### The problem
Filter the entries, keeping every line with the word "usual".

= Beginning of Section =

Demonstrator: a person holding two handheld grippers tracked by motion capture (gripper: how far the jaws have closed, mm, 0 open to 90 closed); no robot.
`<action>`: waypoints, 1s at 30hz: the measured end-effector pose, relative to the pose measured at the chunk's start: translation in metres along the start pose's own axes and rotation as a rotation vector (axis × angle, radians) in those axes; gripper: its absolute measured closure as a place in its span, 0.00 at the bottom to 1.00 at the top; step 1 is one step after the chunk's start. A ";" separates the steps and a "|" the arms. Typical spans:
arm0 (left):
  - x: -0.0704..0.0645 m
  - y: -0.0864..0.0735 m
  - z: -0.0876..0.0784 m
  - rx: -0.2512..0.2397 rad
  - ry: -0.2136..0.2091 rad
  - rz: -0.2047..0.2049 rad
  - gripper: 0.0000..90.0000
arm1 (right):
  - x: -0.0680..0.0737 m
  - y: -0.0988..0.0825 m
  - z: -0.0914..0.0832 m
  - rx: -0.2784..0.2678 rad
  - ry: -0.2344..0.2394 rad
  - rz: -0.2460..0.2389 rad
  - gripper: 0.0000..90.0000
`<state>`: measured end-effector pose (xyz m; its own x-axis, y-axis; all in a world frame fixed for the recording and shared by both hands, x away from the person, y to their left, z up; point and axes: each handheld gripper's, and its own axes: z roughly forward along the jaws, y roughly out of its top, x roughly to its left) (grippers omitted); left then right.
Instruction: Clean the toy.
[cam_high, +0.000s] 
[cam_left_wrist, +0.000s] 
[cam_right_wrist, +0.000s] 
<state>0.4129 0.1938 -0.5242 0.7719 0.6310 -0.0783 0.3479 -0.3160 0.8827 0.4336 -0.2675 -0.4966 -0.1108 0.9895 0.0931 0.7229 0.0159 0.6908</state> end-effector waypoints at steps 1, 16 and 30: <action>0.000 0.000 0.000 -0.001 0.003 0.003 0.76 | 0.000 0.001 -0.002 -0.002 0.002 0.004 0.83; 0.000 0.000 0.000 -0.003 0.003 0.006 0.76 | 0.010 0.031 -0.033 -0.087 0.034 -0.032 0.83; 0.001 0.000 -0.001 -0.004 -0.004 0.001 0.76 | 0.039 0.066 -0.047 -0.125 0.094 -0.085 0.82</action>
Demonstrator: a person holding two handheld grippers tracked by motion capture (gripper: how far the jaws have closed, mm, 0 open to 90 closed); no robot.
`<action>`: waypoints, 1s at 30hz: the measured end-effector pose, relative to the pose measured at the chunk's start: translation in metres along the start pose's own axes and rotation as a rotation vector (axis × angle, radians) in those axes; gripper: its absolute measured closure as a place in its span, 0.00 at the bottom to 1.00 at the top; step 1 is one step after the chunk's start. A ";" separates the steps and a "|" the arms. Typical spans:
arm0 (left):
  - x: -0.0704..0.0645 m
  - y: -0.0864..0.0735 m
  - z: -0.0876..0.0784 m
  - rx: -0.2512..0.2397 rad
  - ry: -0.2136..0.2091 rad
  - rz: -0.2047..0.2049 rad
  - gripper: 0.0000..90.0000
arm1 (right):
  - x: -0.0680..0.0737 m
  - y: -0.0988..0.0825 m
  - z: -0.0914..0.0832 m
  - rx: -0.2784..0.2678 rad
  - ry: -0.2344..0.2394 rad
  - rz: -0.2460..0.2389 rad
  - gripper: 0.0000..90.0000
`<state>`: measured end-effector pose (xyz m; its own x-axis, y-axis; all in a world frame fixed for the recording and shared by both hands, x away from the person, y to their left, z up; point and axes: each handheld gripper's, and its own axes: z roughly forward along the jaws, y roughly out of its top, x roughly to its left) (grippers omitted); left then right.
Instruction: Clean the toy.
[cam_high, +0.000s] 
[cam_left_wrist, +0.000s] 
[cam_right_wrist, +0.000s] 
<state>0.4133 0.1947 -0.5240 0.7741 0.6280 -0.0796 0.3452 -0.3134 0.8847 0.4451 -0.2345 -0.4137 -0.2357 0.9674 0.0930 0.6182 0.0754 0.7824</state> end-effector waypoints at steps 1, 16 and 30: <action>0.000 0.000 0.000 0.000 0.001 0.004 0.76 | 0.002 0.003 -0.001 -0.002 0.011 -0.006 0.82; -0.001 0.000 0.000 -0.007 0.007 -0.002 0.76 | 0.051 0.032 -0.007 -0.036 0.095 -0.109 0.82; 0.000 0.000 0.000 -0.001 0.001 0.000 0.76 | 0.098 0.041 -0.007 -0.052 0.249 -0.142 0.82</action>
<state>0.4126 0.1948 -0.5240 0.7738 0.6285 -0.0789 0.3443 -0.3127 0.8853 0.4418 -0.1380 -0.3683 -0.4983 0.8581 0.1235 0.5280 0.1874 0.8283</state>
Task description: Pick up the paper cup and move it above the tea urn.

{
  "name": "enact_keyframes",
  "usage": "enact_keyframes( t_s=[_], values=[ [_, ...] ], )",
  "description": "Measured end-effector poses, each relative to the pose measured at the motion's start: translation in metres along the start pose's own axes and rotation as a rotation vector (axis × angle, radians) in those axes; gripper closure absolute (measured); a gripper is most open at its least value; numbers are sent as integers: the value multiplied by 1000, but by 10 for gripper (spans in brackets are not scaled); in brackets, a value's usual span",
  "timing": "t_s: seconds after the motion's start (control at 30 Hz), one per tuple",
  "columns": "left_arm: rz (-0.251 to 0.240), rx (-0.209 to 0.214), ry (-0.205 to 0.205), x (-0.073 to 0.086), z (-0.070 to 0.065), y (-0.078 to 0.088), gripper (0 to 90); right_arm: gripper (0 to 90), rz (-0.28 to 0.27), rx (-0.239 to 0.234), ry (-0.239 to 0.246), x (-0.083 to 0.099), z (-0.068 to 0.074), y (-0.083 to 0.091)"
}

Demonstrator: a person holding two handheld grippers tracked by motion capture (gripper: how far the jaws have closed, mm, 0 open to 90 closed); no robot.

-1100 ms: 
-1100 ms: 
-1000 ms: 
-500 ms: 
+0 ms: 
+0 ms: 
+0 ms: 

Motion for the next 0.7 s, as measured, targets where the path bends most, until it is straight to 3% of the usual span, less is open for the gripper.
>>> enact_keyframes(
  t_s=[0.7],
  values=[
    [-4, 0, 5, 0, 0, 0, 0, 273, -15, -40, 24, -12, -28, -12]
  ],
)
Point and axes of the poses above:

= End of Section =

### Answer
  "description": "Measured end-effector poses, each relative to the pose measured at the motion's start: translation in metres along the start pose's own axes and rotation as a rotation vector (axis × angle, radians) in those axes; gripper closure absolute (measured); a gripper is most open at its least value; numbers are sent as integers: the value multiplied by 1000, but by 10 for gripper (spans in brackets are not scaled); in brackets, a value's usual span",
Motion for the next 0.7 s, as measured, targets where the path bends most, until it is straight to 3% of the usual span, less is open for the gripper.

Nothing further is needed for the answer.